- [Records]

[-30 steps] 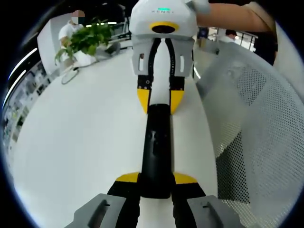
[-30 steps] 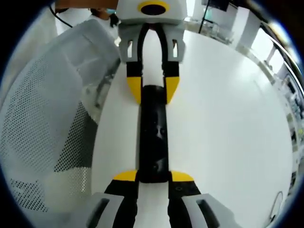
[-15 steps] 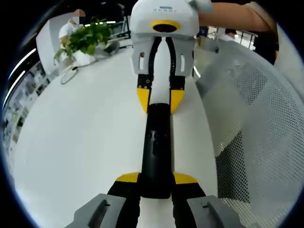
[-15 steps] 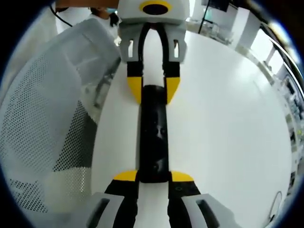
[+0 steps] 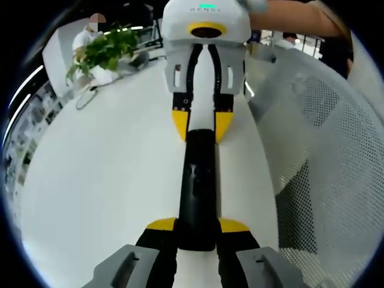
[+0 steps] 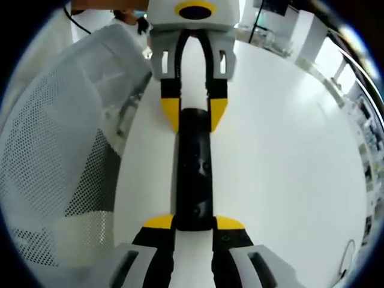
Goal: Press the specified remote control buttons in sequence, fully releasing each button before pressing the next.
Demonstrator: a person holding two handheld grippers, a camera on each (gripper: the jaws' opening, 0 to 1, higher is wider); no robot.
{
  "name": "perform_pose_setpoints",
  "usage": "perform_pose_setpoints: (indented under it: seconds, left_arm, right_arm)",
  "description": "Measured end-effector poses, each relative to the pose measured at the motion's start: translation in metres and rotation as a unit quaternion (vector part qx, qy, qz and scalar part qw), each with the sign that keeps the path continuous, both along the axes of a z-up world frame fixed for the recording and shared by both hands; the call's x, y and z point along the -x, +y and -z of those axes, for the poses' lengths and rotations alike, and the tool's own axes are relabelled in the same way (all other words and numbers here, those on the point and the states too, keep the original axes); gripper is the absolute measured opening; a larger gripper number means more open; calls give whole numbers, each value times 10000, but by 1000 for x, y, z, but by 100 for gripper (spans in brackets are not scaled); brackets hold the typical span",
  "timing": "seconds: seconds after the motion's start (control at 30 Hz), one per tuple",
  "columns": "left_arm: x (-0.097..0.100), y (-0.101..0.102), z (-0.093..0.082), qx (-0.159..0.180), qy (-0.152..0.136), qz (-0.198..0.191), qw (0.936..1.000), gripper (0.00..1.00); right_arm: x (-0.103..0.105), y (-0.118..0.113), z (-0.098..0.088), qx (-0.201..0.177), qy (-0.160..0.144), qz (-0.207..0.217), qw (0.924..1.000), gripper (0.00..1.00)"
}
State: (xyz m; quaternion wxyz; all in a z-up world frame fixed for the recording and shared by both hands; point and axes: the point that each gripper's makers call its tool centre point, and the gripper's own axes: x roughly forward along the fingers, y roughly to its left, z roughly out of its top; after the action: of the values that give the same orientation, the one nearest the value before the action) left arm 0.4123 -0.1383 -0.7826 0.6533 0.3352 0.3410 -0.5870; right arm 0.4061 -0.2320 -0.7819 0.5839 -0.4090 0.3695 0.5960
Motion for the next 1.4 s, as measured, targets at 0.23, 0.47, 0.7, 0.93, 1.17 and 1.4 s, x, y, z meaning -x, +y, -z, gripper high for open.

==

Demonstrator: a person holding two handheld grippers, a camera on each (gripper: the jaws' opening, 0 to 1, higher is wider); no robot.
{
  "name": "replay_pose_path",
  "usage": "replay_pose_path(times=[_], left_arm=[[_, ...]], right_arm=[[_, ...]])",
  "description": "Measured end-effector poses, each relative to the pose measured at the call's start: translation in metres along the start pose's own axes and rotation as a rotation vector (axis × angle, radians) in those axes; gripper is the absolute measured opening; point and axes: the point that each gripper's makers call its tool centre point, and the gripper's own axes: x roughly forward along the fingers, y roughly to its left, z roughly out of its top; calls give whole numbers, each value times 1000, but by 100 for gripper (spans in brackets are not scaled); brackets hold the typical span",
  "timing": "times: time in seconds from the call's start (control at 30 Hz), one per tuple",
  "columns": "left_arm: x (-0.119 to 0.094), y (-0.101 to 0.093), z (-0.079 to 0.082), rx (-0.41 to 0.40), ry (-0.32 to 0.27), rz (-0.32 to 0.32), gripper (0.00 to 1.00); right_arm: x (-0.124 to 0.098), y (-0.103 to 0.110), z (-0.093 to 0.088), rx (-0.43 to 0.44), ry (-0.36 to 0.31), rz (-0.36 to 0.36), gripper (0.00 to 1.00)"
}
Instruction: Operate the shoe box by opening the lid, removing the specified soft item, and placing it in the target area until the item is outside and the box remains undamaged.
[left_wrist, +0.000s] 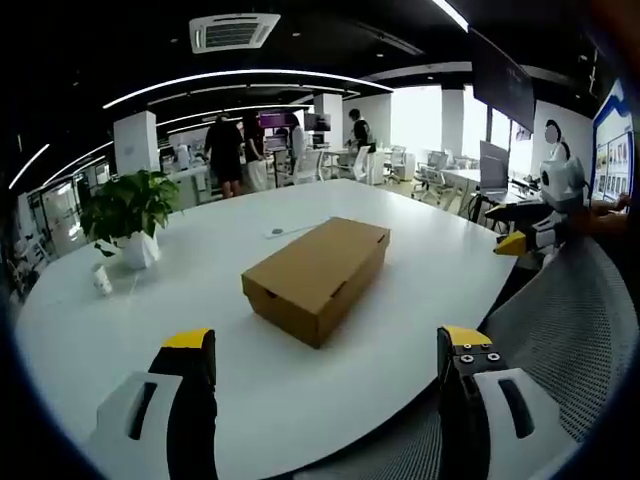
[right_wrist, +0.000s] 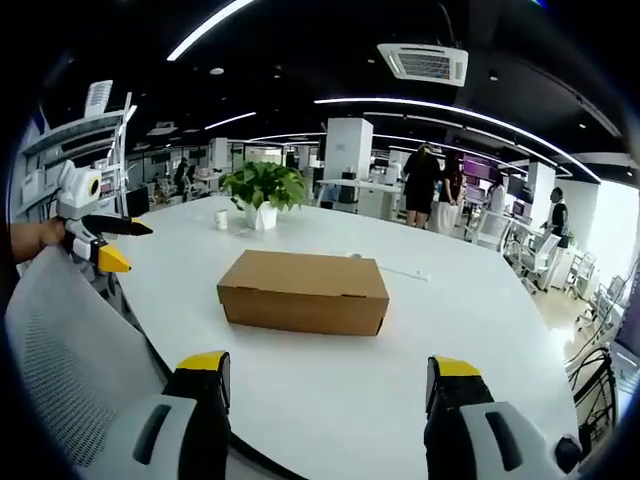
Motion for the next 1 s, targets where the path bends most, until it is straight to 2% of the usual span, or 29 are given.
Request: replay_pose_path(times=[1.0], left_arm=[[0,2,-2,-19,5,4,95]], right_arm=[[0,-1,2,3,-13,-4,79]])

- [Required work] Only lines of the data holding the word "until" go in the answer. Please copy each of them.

- [Written solution]
Instruction: Operate the shoe box by opening the lid, removing the specified soft item, and placing it in the target area until the item is outside and the box remains undamaged.
Motion for the next 1 s, targets where the path bends most, until it is straight to 2% of the usual span, or 29 are given.

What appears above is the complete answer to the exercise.